Sadly my father died on 29 May 2012, before the work was complete. With him dies the last living memory of Hermann Ungar.

The publication of (the first half) Sudhoff’s Hermann Ungar: Leben, Werke und Wirking into English is the first step on the journey to bring my grandfather back to life.  We have also created a website www.hermannungar.com, which contains photographs, notes to this work and a comprehensive chronology.

There is also a link to the forgotten world of the nineteenth-century Assimilated Jews in Moravia with the English translation of Mark Hengerer’s Tradition und Entfremdung: die Lebenserinnerungen des jüdischen Privatdozenten Max Ungar 1850-1930, the memoirs of Hermann’s Uncle Max Ungar. It records his struggles to escape the prescriptive life of Orthodoxy and to escape into the age of enlightenment as a professor of mathematics in Vienna,  but he was thwarted by a variety of factors, anti-Semitism probably being the greatest. It is a fascinating document of a bygone era. It is available via the hermannungar.com website as an e-book.
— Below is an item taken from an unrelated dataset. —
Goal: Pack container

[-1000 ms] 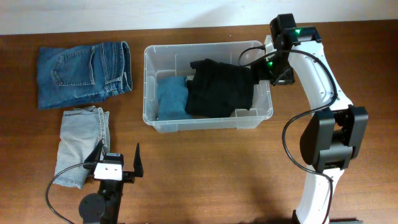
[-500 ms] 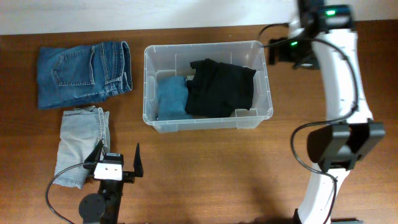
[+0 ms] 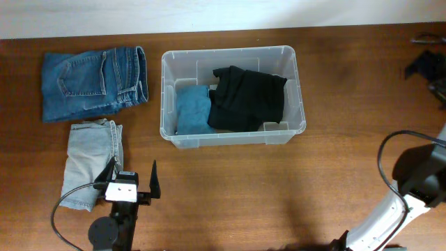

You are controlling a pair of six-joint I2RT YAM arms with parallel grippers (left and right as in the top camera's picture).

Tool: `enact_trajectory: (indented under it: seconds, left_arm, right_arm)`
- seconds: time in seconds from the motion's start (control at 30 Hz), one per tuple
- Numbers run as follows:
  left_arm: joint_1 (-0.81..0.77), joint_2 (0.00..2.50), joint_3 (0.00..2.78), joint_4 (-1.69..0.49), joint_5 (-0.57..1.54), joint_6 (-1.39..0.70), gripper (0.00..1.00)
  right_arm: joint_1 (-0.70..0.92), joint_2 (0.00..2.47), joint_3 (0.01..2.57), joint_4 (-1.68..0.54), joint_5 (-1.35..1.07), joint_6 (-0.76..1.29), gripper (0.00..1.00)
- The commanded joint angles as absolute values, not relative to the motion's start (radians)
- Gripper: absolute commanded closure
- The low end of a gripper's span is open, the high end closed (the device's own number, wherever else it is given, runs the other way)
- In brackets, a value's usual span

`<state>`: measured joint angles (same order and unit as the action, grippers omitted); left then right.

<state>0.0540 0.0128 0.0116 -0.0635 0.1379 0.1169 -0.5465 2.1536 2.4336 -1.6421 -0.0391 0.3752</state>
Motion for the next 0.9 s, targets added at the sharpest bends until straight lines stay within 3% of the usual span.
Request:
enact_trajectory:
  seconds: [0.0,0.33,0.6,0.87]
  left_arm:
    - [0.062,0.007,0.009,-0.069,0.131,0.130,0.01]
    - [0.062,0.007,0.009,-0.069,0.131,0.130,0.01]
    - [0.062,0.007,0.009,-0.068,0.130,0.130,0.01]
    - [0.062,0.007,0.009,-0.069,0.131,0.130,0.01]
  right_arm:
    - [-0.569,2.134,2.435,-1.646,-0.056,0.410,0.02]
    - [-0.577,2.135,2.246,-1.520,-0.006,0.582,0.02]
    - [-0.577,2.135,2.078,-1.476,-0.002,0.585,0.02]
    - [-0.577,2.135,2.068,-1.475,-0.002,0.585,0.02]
Building on my research of the past ten years, my book The Boy from Boskovice: a father’s secret life (Unbound, January 2021) seeks to unravel my father’s complicated story and set him within his family context – was he a product of his genes or of his upbringing? Nature or nurture? There is a much-expanded overview of the life of Hermann Ungar and his world, including the fate of his relatives during the Holocaust.

You can also read about my various research visits to Prague and Boskovice on www.vickygoestravelling.com.

Acknowledgements

Heartfelt thanks to Angela Ladd who laboured through Sudhoff’s rather dense prose; to the estate of Dieter Sudhoff for supplying the raw material; to Professor Jaroslav Bránský; to my late daughter Louise, to whom this work is dedicated – she was thrilled about her ‘secret history’; to Bonnie Fogel, my ‘secret sister’ and to my husband Ross, who provided encouragement and support in keeping me going through the tough times.